What you have to do = Filter the data for lines with the word "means", then copy every line so identified.

Provided information =

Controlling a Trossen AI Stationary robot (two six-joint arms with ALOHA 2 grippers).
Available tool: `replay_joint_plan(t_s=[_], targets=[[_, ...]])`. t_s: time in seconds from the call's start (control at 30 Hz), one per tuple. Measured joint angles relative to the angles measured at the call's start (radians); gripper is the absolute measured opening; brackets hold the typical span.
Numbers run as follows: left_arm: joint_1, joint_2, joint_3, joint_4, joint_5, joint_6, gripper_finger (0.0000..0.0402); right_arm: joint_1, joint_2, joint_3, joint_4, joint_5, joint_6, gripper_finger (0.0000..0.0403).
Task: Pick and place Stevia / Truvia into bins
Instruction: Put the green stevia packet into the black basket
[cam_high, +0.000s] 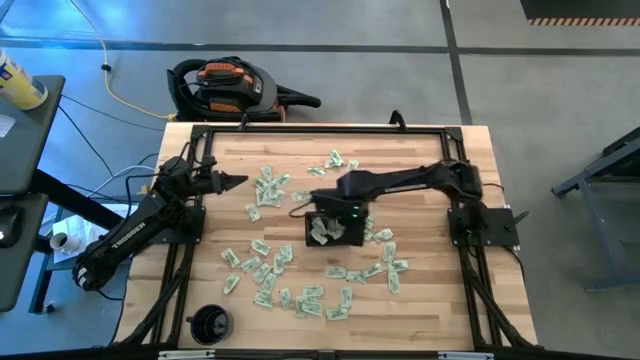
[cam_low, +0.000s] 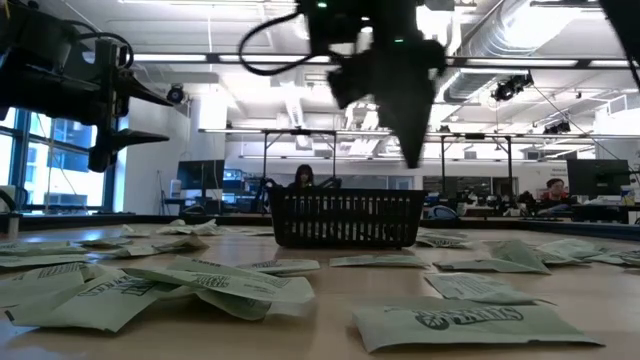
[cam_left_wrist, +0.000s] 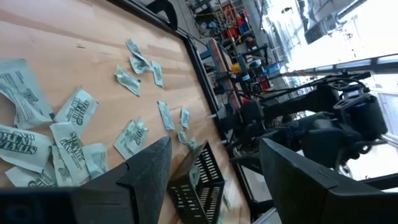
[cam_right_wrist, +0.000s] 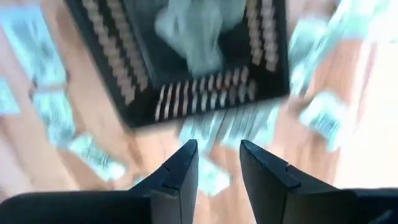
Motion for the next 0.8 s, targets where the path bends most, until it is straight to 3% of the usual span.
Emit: replay_joint_plan(t_s=[0.17, 0.3, 0.63, 0.8], targets=[[0.000, 0.000, 0.000, 0.000, -0.001, 0.016, 0.0278, 0.011, -0.173, -0.281, 0.149, -0.022, 0.086, 0.0111], [0.000, 0.000, 0.000, 0.000, -0.001, 0.016, 0.0278, 0.021, -0.243, -0.422, 0.275, -0.058, 0.076, 0.0119], [0.000, 0.000, 0.000, 0.000, -0.015, -0.012, 0.0278, 0.019, -0.235, -0.592, 0.388, -0.017, 0.038, 0.0247], [0.000, 0.000, 0.000, -0.001, -0.063, -0.016, 0.0278, 0.019, -0.235, -0.650, 0.464, -0.005, -0.017, 0.0275]])
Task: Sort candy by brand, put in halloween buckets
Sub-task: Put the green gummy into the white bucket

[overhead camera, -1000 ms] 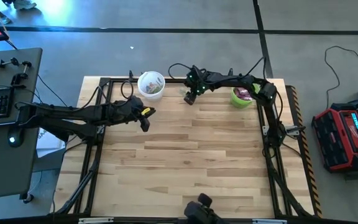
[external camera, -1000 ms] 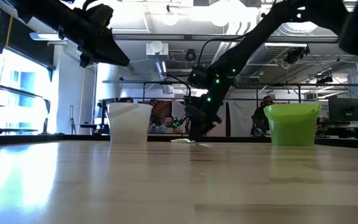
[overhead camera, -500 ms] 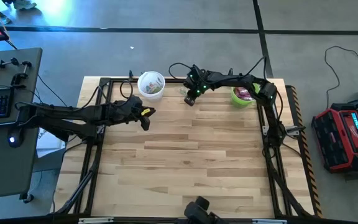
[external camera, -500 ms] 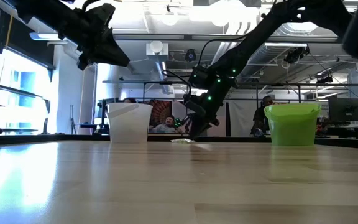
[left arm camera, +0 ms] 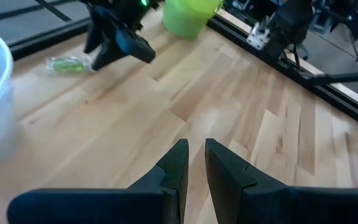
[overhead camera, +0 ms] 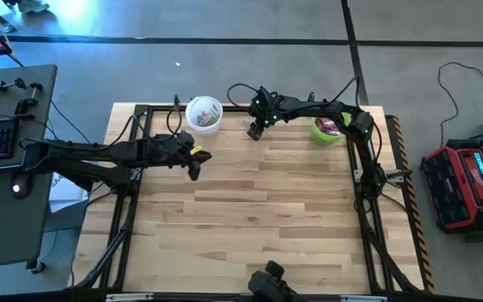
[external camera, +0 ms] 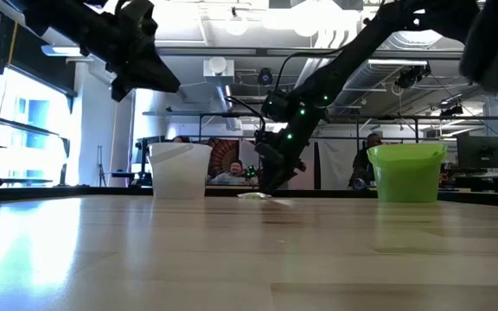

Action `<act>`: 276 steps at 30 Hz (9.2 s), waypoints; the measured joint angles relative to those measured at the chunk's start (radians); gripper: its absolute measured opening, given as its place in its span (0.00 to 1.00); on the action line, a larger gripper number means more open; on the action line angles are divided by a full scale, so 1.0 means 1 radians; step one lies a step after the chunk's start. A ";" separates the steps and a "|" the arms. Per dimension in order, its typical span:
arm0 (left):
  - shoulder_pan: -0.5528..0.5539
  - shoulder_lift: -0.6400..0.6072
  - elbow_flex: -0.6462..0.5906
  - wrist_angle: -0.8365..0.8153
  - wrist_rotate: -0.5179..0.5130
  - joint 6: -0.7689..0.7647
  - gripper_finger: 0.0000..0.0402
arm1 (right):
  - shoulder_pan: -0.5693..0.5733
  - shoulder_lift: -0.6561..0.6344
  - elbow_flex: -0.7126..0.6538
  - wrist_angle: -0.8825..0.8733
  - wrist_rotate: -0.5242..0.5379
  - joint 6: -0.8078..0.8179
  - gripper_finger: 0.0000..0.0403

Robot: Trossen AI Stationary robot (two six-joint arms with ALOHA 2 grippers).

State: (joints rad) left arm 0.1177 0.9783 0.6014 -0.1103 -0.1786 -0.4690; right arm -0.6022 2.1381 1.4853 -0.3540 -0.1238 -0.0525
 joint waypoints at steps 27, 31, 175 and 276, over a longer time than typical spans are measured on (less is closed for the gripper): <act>0.006 0.000 0.000 -0.033 -0.042 -0.025 0.12 | -0.022 -0.004 0.000 -0.035 -0.108 0.150 0.37; 0.006 0.000 0.000 -0.044 -0.045 -0.009 0.12 | 0.010 0.007 0.000 -0.003 -0.050 0.208 0.52; 0.381 1.067 0.963 -0.319 0.143 0.407 0.61 | 0.191 -1.021 -0.599 -0.097 0.246 0.499 0.00; 0.557 1.407 1.276 -0.573 0.440 1.400 0.22 | 0.191 -1.020 -0.599 -0.090 0.172 0.542 0.00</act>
State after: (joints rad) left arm 0.6747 2.3852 1.8774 -0.6834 0.2611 0.9306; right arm -0.4114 1.1179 0.8867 -0.4442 0.0486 0.4892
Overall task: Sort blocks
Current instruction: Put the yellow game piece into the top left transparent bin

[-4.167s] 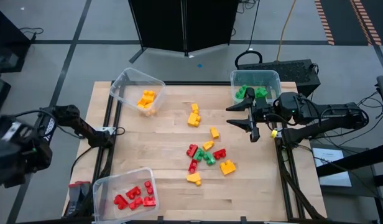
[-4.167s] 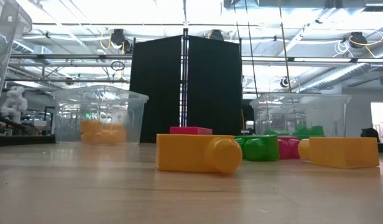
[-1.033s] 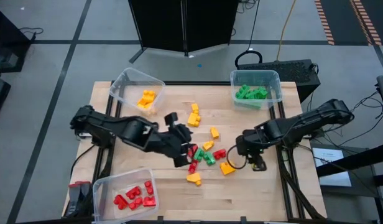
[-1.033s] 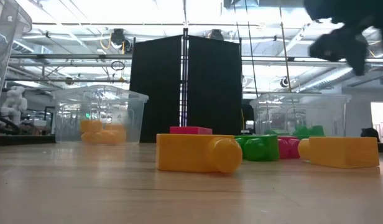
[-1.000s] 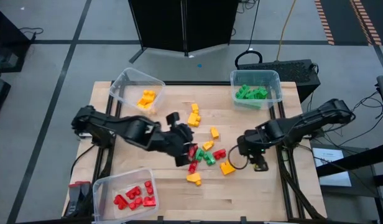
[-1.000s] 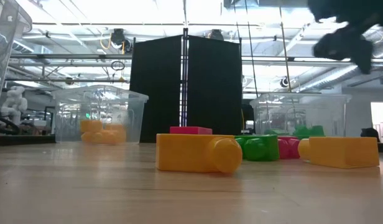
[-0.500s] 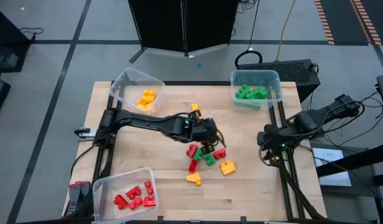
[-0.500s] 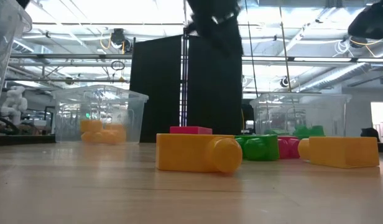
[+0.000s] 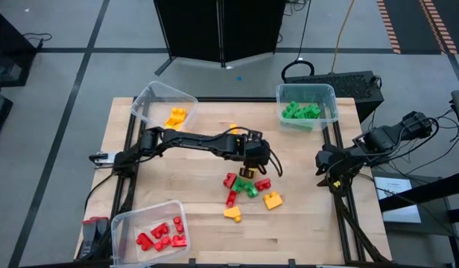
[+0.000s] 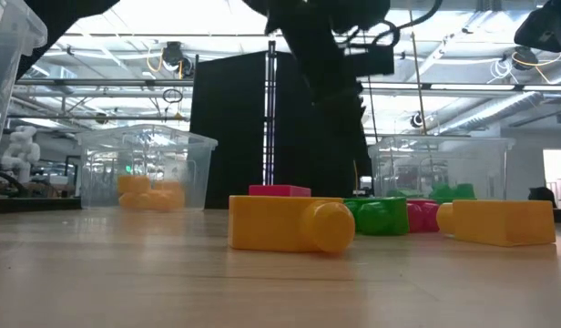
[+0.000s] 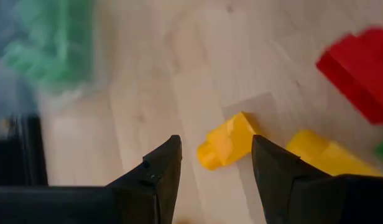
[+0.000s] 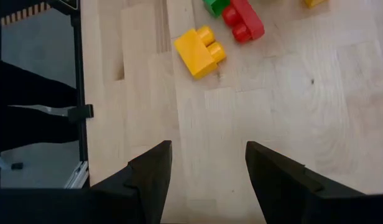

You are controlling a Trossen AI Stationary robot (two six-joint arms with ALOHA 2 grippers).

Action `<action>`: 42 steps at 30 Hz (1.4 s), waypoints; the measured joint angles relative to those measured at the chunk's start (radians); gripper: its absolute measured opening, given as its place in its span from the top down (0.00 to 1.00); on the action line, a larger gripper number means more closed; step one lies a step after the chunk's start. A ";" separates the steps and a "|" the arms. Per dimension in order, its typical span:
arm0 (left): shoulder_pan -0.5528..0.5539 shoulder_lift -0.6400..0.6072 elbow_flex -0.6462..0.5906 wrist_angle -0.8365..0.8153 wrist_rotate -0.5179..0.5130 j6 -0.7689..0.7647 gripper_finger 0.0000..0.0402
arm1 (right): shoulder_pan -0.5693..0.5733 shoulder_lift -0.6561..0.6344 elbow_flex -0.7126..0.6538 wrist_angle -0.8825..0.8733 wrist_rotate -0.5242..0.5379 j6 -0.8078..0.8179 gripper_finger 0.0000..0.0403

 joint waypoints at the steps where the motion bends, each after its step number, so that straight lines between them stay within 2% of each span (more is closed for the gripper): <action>1: 0.005 0.002 0.000 0.001 0.020 0.051 0.60 | 0.000 0.000 0.000 -0.001 0.000 0.000 0.50; 6: 0.028 0.004 0.000 0.036 0.126 0.290 0.60 | 0.000 0.000 0.000 -0.001 -0.001 -0.002 0.50; 11: 0.060 0.004 0.000 0.017 0.218 0.438 0.60 | 0.000 0.000 0.000 -0.002 -0.002 -0.013 0.50; 19: 0.082 0.033 0.000 0.002 0.234 0.658 0.60 | 0.000 0.000 0.000 -0.003 -0.003 -0.062 0.50; 42: 0.100 0.129 0.001 0.035 0.244 0.794 0.60 | 0.000 0.000 0.000 -0.002 0.001 -0.088 0.50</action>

Response to the exercise =
Action `<act>`: 276 steps at 30 Hz (9.2 s), waypoints; the measured joint angles relative to those measured at the chunk's start (radians); gripper: its absolute measured opening, given as its place in its span (0.00 to 1.00); on the action line, a larger gripper number means more open; on the action line angles are divided by a full scale, so 1.0 means 1 radians; step one lies a step after the chunk's start. A ";" separates the steps and a "|" the arms. Per dimension in order, its typical span:
Action `<action>`: 42 steps at 30 Hz (1.4 s), waypoints; the measured joint angles relative to those measured at the chunk's start (radians); gripper: its absolute measured opening, given as its place in its span from the top down (0.00 to 1.00); on the action line, a larger gripper number means more closed; step one lies a step after the chunk's start. A ";" separates the steps and a "|" the arms. Per dimension in order, its typical span:

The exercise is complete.